Ferda fluchte, blickte zurück, dann wieder nach vorn, und biss die Zähne zusammen. Er schlug den Mantel zurück und berührte den Schwertgriff, wobei er Ista mit einem besorgten Blick musterte und offenbar darüber nachdachte, wie er sie beschützen konnte, falls seine schwindende Schar durch dieses neue Hindernis brach. Immer mehr Reiter strömten über die letzte Anhöhe; die Reihe nahm scheinbar kein Ende.

War erst Blut vergossen, würden die Ereignisse rasch außer Kontrolle geraten. Tote würden nach Vergeltung schreien.

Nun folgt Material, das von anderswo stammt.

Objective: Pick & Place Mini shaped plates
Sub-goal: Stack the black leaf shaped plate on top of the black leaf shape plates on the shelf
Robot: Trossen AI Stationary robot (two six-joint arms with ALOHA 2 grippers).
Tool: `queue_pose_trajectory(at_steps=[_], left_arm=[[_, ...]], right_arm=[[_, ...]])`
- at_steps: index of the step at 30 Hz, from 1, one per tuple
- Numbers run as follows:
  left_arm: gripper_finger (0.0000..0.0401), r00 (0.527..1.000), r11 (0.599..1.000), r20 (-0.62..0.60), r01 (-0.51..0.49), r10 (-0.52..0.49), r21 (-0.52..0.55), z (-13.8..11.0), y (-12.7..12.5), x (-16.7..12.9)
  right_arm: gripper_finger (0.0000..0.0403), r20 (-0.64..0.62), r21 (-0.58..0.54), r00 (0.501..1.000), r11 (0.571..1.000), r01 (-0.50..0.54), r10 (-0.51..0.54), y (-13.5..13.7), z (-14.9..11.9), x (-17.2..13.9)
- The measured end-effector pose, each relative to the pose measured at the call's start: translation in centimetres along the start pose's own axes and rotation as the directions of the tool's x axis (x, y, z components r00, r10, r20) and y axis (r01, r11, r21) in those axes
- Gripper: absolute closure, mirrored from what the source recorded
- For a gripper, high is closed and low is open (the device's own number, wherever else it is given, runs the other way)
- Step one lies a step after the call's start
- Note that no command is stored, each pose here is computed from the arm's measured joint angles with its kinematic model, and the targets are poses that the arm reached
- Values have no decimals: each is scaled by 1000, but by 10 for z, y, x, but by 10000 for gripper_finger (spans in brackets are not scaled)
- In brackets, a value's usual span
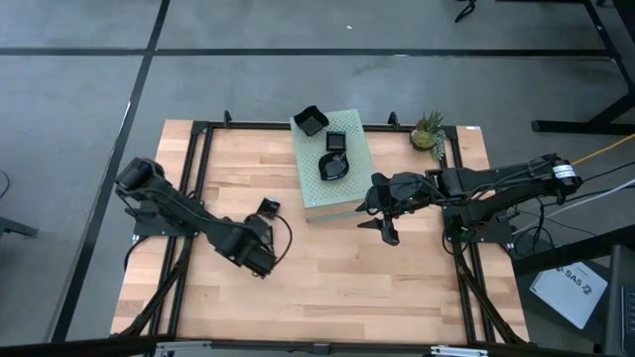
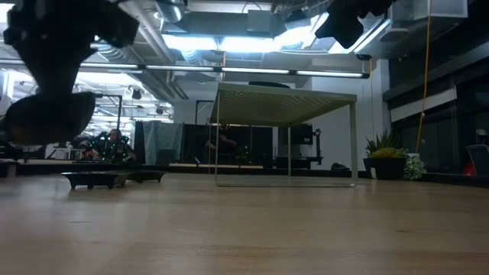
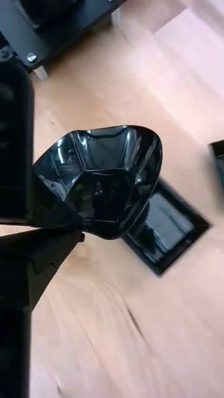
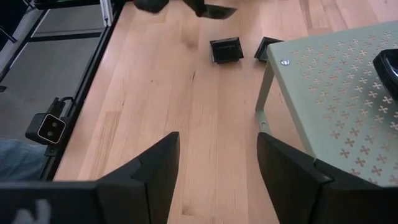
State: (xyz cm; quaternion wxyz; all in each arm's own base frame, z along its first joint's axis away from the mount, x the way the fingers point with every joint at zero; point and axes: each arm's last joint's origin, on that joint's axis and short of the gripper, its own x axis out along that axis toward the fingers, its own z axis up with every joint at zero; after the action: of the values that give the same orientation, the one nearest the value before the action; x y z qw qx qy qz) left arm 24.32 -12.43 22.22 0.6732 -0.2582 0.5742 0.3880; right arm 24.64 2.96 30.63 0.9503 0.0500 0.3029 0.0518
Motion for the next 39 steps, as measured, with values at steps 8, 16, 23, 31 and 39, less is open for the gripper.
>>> queue_pose_trajectory(at_steps=[8, 16, 23, 31, 39], left_arm=[[399, 994, 996, 63, 87, -87, -9, 7, 14, -23], [399, 973, 984, 155, 161, -172, 78, 37, 10, -52], [399, 931, 968, 289, 174, -222, 181, 77, 13, -84], [399, 838, 911, 428, 178, -339, 372, 120, 14, -111], [399, 758, 852, 516, 97, -398, 515, 145, 14, -119]], right_arm=[[191, 0, 0, 1000, 1000, 0, 0, 0, 0, 0], [191, 13, 0, 1000, 1000, -2, 2, 0, 1, 0], [191, 10, 23, 1000, 1000, -2, 2, 0, 1, 0], [191, 9, 49, 1000, 999, -3, 3, 0, 1, 0], [191, -6, 76, 1000, 997, -2, 3, 0, -1, 0]])
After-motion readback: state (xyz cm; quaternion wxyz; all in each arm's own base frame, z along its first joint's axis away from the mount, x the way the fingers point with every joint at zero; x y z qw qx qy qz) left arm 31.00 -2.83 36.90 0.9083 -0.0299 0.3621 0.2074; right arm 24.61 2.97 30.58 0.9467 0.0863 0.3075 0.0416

»Ferda!«, stieß Ista hervor. Es war kaum mehr als ein Krächzen. »Es gibt kein Entkommen. Wir müssen Halt machen und die Bedingungen unserer Kapitulation aushandeln.«

»Auf keinen Fall, Majestät!« Gequält verzog er das Gesicht. »Bei meinem Eid und meiner Ehre, nein! Wir werden sterben, um Euch zu beschützen!«

»Ihr könntet mich besser beschützen, wenn Ihr am Leben bleibt und mir mit Verstand und Selbstbeherrschung zur Seite steht, Ferda!« Zumal der bessere Teil des Verstandes und der Selbstbeherrschung ihrer Schar am Durchflussrohr zurückgeblieben war. Ista atmete tief durch, kämpfte moralische Bedenken nieder, die größer waren als die körperliche Angst, und sagte schließlich: »Wir halten an. Das ist ein Befehl!«

Ferda biss die Zähne zusammen, doch ihm blieb keine Wahl. Die Masse der Jokoner war an sie herangekommen und trieb sie in die Reihe der Feinde, die auf der Straße Aufstellung genommen hatte. Ista konnte bei den wartenden Reitern ein halbes Dutzend schussbereiter Armbrüste erkennen, die diesmal gezielter schießen würden.

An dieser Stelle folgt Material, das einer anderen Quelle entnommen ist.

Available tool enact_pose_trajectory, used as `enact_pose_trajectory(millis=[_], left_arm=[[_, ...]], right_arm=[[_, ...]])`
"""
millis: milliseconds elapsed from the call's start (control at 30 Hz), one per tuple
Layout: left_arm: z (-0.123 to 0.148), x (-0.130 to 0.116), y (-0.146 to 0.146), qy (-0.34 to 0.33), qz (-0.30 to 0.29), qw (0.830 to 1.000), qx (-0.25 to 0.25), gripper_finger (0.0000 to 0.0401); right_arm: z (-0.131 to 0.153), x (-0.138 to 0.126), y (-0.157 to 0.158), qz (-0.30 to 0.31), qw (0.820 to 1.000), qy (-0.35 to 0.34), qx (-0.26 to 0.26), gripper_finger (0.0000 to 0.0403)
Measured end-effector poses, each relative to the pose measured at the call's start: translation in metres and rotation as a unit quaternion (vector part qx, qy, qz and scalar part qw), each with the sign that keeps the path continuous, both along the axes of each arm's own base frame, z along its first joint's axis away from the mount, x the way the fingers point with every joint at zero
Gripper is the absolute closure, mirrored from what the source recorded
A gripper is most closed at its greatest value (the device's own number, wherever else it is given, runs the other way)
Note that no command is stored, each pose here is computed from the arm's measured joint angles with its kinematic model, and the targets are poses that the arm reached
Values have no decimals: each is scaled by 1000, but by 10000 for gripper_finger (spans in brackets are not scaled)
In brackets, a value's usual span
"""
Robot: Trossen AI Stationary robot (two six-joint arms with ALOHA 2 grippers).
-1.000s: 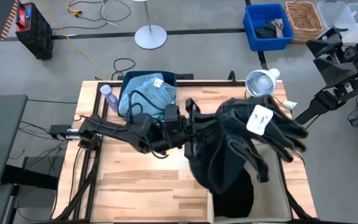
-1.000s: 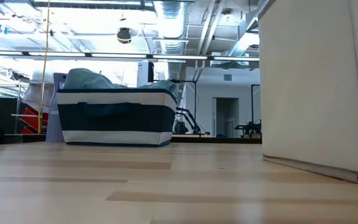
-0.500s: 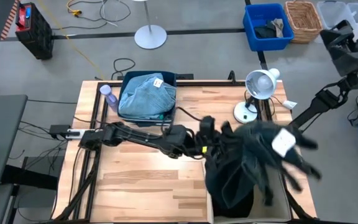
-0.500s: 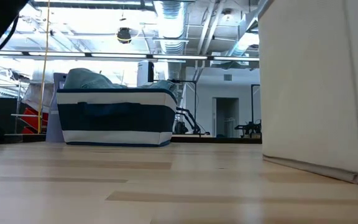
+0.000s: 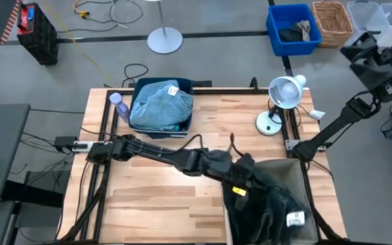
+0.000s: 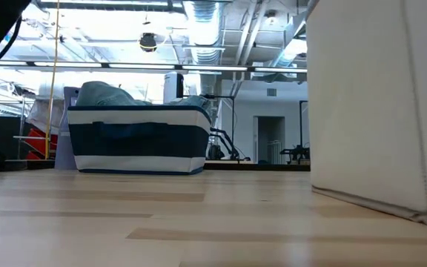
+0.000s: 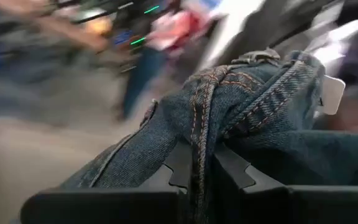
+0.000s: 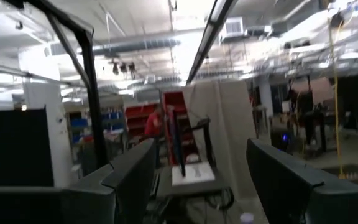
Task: Sort clothes
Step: Put the black pants into the white laundry organizer
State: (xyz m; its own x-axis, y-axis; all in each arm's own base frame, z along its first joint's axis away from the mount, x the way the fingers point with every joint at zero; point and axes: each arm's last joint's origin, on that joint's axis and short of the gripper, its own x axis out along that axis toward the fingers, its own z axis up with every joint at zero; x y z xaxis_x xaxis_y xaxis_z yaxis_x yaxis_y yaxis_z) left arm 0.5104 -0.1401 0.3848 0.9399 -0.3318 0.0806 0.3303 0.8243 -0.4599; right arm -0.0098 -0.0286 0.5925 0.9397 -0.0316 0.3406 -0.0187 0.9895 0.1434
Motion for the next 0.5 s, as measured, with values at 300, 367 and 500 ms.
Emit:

Ferda hob die Hand. »Anhalten!« Die erschöpften Pferde seiner Schar kamen ungeordnet zum Stehen. Die Männer schlugen ihre Mäntel zurück und griffen nach den Waffen. »Stecken lassen!«, kommandierte Ferda.

Einige Wachen schrien bestürzt auf, anderen liefen Tränen der Hilflosigkeit und Scham über die geröteten Gesichter. Doch sie gehorchten. Sie kannten die Regeln des Spiels so gut wie Ista. Und genauso gut wussten sie, wie oft diese Regeln gebrochen wurden.

Die Jokoner kamen heran — die Schwerter gezogen, die Armbrüste und Speere bereit —, formierten zu beiden Seiten von Istas Trupp und näherten sich langsam.